Please copy every line from the following entries in which the word "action" appears.

*** Available data ***

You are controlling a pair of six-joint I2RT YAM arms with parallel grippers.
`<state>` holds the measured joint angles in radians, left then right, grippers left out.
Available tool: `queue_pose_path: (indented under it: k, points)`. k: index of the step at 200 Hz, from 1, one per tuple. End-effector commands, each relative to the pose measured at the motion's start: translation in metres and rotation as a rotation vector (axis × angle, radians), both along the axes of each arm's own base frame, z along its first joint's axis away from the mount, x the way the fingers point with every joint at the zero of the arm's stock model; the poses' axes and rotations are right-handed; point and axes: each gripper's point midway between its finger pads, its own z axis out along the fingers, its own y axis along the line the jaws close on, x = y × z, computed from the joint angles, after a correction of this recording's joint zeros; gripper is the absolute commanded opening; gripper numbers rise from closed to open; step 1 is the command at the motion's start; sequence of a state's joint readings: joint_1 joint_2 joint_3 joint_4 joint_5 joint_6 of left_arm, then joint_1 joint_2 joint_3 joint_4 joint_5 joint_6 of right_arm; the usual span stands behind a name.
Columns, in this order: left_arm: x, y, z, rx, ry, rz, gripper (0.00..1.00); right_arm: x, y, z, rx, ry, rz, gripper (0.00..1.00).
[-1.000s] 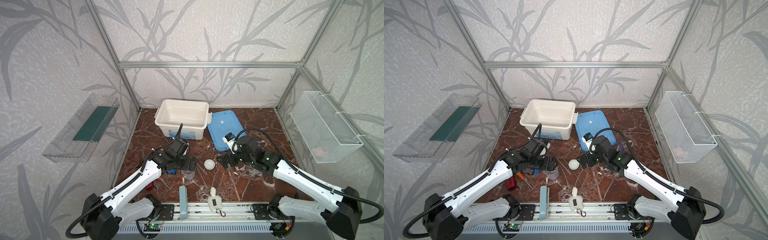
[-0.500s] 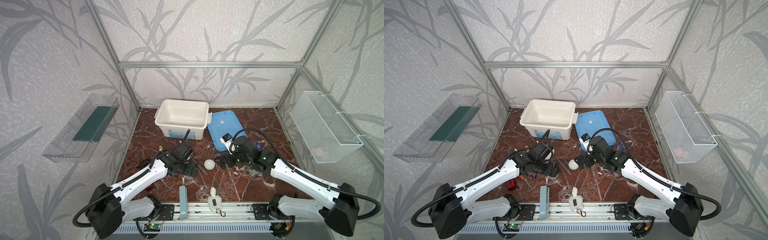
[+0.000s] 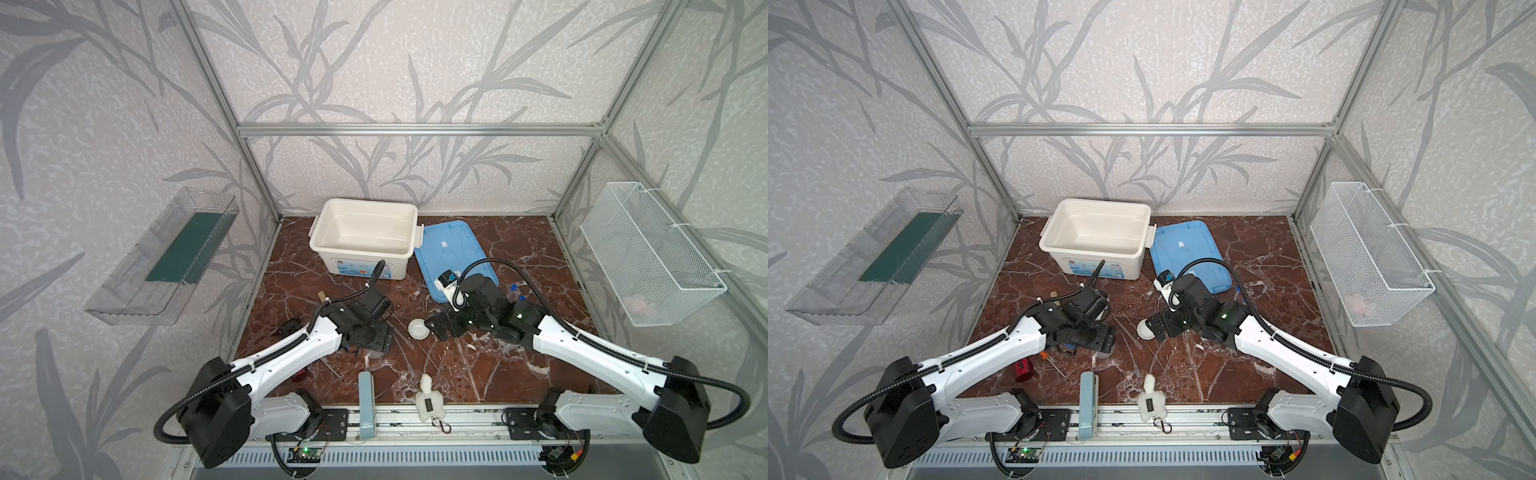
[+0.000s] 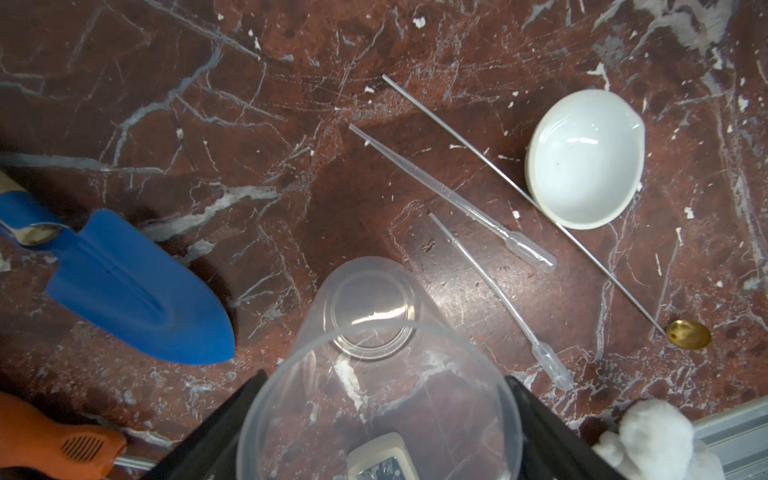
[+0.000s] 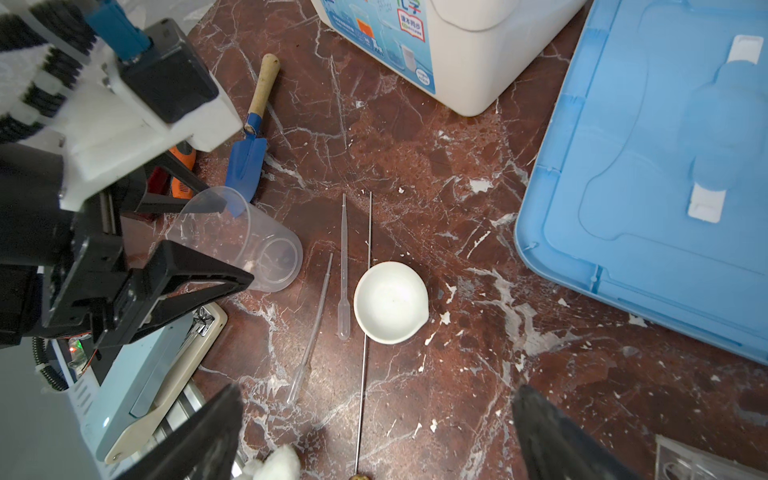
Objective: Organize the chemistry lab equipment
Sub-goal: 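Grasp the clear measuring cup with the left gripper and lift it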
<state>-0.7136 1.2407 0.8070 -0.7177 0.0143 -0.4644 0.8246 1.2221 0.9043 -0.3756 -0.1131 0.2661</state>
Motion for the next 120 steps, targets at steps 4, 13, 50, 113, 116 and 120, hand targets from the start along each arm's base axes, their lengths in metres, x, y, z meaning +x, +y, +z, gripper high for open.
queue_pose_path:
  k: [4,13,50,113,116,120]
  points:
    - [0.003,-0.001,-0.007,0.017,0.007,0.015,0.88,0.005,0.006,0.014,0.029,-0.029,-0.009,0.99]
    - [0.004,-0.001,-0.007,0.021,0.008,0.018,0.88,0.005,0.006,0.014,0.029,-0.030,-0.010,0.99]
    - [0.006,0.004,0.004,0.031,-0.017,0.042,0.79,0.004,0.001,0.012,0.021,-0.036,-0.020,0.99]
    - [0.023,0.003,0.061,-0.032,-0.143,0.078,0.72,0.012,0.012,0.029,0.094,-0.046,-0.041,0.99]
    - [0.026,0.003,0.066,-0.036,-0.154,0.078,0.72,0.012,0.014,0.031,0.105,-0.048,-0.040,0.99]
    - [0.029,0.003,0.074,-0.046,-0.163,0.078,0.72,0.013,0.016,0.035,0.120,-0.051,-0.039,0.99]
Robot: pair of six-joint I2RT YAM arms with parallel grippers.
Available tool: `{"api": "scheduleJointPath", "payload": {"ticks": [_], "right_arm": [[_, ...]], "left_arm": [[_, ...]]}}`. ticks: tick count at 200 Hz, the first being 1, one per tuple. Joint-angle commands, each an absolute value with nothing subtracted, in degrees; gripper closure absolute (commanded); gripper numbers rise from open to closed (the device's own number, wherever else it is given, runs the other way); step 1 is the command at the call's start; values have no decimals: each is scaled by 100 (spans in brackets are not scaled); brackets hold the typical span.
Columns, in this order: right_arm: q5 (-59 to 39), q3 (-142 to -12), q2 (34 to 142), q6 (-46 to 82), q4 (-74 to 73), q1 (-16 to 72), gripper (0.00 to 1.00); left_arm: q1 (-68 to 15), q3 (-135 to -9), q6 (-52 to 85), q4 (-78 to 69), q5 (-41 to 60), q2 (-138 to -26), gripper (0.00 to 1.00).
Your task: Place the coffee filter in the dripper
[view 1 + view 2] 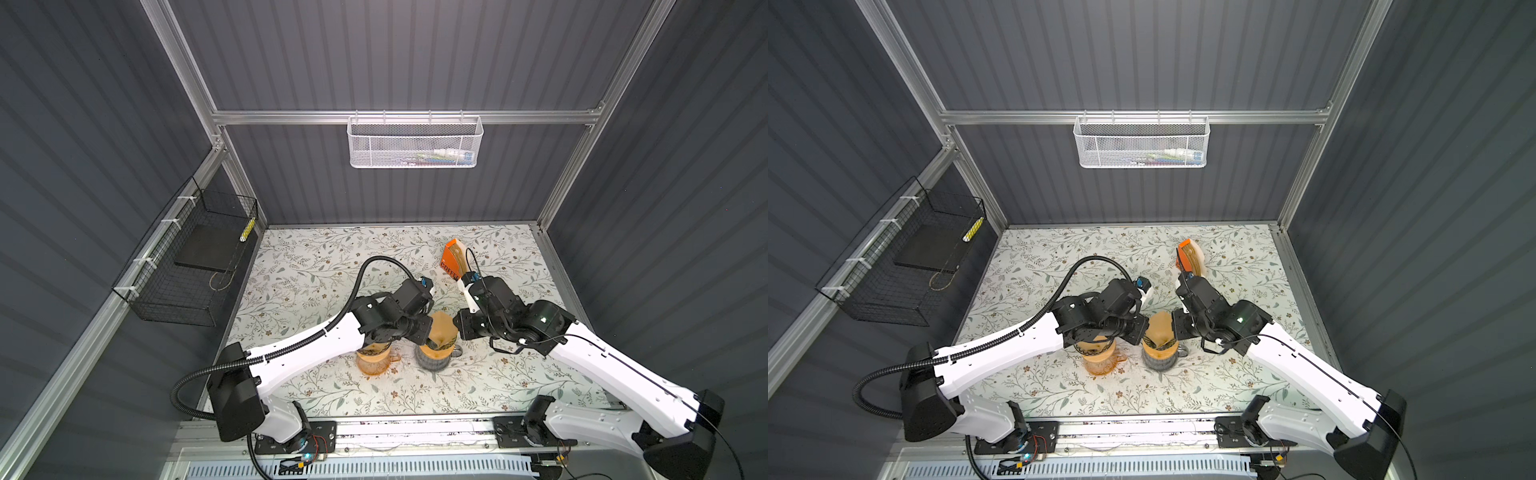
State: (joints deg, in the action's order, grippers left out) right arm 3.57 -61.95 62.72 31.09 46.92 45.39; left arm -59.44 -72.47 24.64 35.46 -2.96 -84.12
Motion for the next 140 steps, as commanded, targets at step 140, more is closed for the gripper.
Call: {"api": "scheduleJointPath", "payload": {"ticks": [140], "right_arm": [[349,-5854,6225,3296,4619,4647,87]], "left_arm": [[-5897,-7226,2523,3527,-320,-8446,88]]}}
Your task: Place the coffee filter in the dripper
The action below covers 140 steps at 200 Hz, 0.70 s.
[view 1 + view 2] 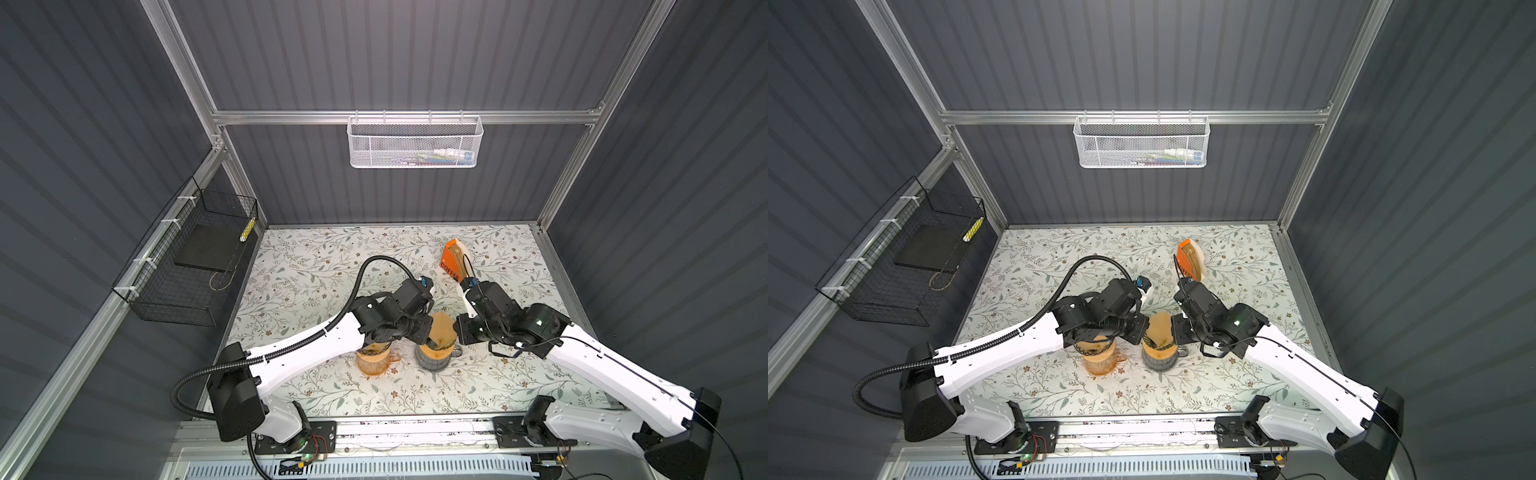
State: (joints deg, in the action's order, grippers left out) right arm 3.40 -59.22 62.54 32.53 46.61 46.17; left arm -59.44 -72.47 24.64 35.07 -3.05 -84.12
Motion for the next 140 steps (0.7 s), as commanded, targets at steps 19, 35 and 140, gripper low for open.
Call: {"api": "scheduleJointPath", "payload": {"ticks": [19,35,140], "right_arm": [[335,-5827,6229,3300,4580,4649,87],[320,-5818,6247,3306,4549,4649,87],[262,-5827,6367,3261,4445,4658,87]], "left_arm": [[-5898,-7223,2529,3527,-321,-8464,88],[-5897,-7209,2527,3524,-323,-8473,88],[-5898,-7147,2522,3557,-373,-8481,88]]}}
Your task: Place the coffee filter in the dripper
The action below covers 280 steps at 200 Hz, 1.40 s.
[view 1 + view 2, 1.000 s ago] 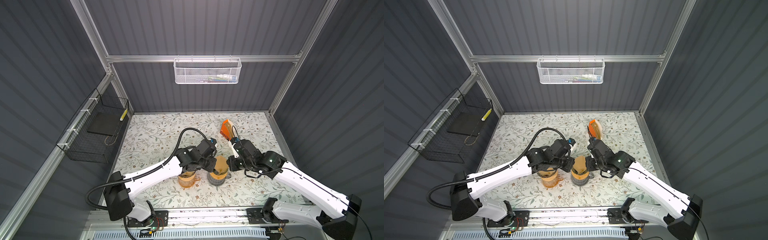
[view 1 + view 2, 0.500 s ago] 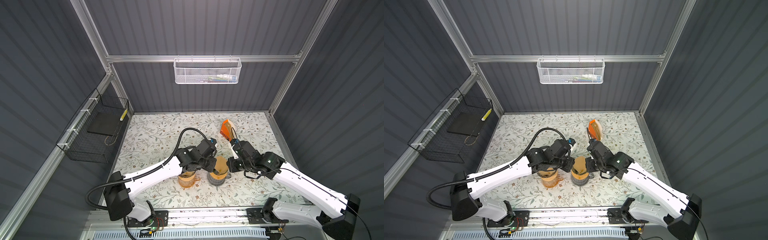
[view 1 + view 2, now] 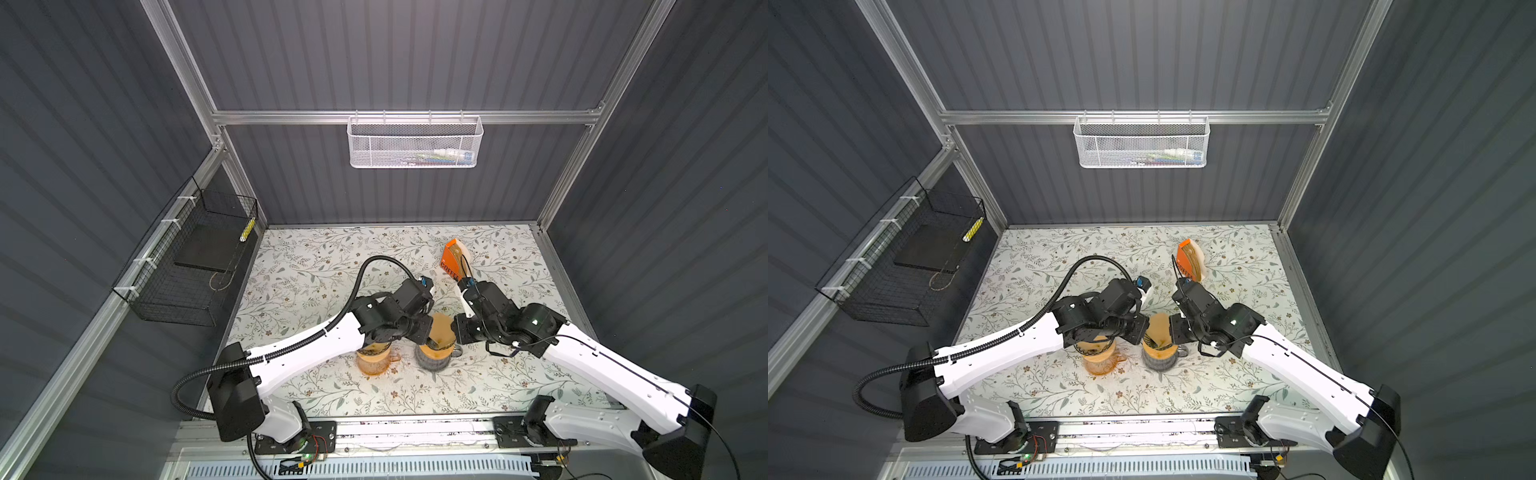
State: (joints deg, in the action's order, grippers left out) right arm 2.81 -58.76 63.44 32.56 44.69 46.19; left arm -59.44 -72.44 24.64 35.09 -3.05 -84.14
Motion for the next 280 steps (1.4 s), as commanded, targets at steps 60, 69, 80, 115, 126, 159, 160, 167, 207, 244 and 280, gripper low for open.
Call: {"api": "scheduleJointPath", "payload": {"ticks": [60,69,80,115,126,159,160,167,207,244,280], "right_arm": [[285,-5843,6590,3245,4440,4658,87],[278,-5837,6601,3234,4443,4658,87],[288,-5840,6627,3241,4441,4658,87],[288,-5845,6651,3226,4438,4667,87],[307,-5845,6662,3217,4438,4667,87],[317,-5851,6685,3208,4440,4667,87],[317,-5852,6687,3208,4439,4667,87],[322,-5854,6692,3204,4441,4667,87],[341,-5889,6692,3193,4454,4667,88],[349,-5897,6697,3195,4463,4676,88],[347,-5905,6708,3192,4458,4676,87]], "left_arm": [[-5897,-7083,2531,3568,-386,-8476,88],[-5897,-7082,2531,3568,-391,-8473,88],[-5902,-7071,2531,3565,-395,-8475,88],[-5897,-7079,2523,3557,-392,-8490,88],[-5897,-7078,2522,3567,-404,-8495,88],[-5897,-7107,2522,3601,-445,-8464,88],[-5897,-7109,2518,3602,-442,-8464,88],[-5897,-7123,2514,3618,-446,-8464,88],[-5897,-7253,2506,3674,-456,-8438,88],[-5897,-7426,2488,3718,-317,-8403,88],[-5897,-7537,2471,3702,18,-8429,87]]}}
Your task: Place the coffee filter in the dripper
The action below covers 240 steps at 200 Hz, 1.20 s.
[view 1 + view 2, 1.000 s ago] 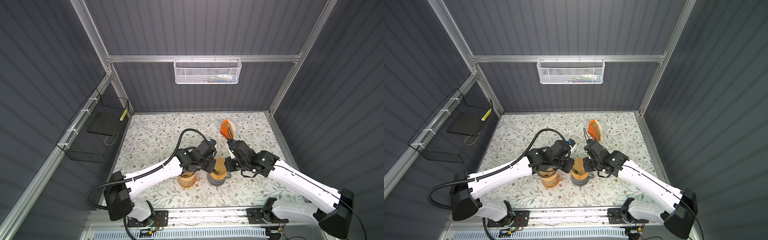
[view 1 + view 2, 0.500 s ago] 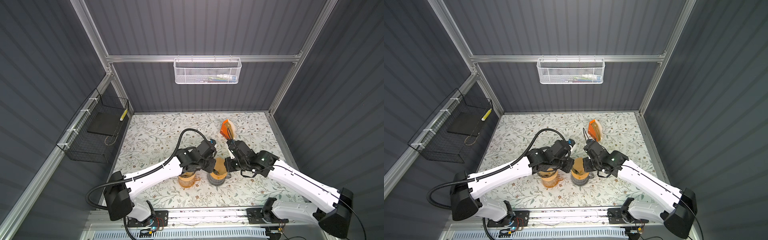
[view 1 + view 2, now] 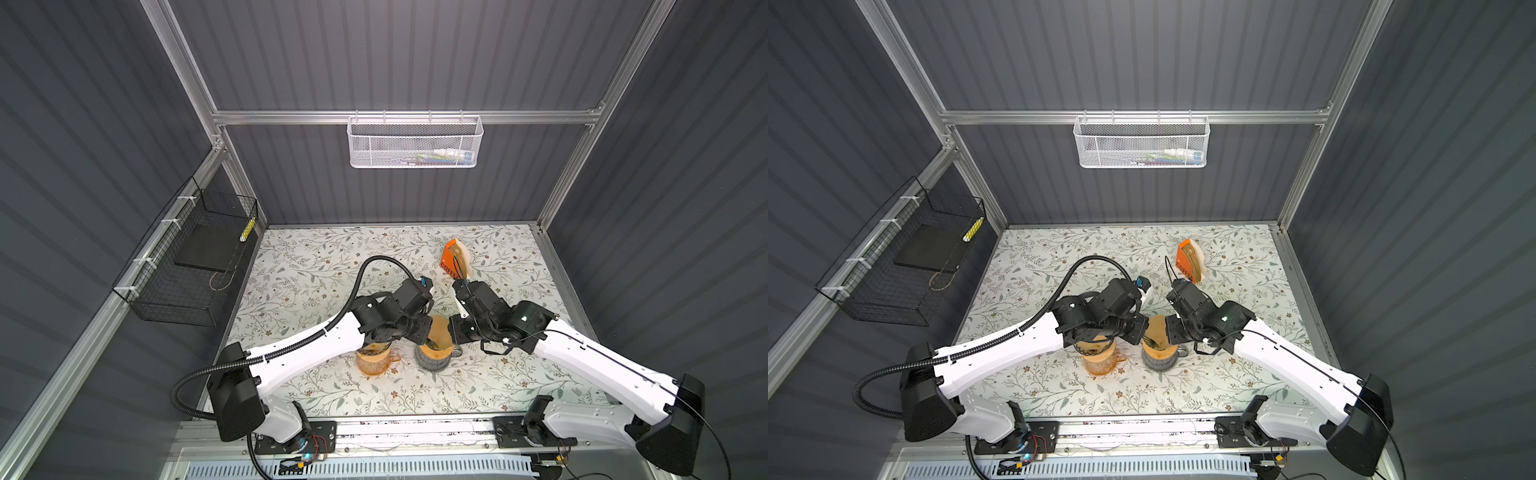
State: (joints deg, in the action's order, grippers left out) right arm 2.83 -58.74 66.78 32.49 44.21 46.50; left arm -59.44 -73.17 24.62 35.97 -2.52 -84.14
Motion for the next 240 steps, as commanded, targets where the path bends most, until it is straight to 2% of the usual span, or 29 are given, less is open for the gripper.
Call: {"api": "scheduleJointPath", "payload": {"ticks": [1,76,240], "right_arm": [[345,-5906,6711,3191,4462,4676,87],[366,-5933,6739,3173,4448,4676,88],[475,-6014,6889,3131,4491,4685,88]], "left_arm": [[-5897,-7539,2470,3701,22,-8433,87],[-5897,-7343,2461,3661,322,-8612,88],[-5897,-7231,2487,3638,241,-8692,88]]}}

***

Written response
State: (joints deg, in the action's order, grippers left out) right arm 3.57 -61.95 62.72 31.09 46.92 45.39; left arm -59.44 -72.47 24.64 35.46 -2.96 -84.12
The action below covers 140 steps at 200 Hz, 0.70 s.
State: (joints deg, in the action's order, grippers left out) right arm 3.40 -59.22 62.54 32.53 46.61 46.17; left arm -59.44 -72.47 24.64 35.07 -3.05 -84.12
The action below covers 280 steps at 200 Hz, 1.40 s.
State: (joints deg, in the action's order, grippers left out) right arm 2.81 -58.76 63.44 32.56 44.69 46.19; left arm -59.44 -72.44 24.64 35.09 -3.05 -84.14
The action below covers 240 steps at 200 Hz, 1.20 s.
State: (joints deg, in the action's order, grippers left out) right arm 2.83 -58.74 66.78 32.49 44.21 46.50; left arm -59.44 -73.17 24.62 35.97 -2.52 -84.14

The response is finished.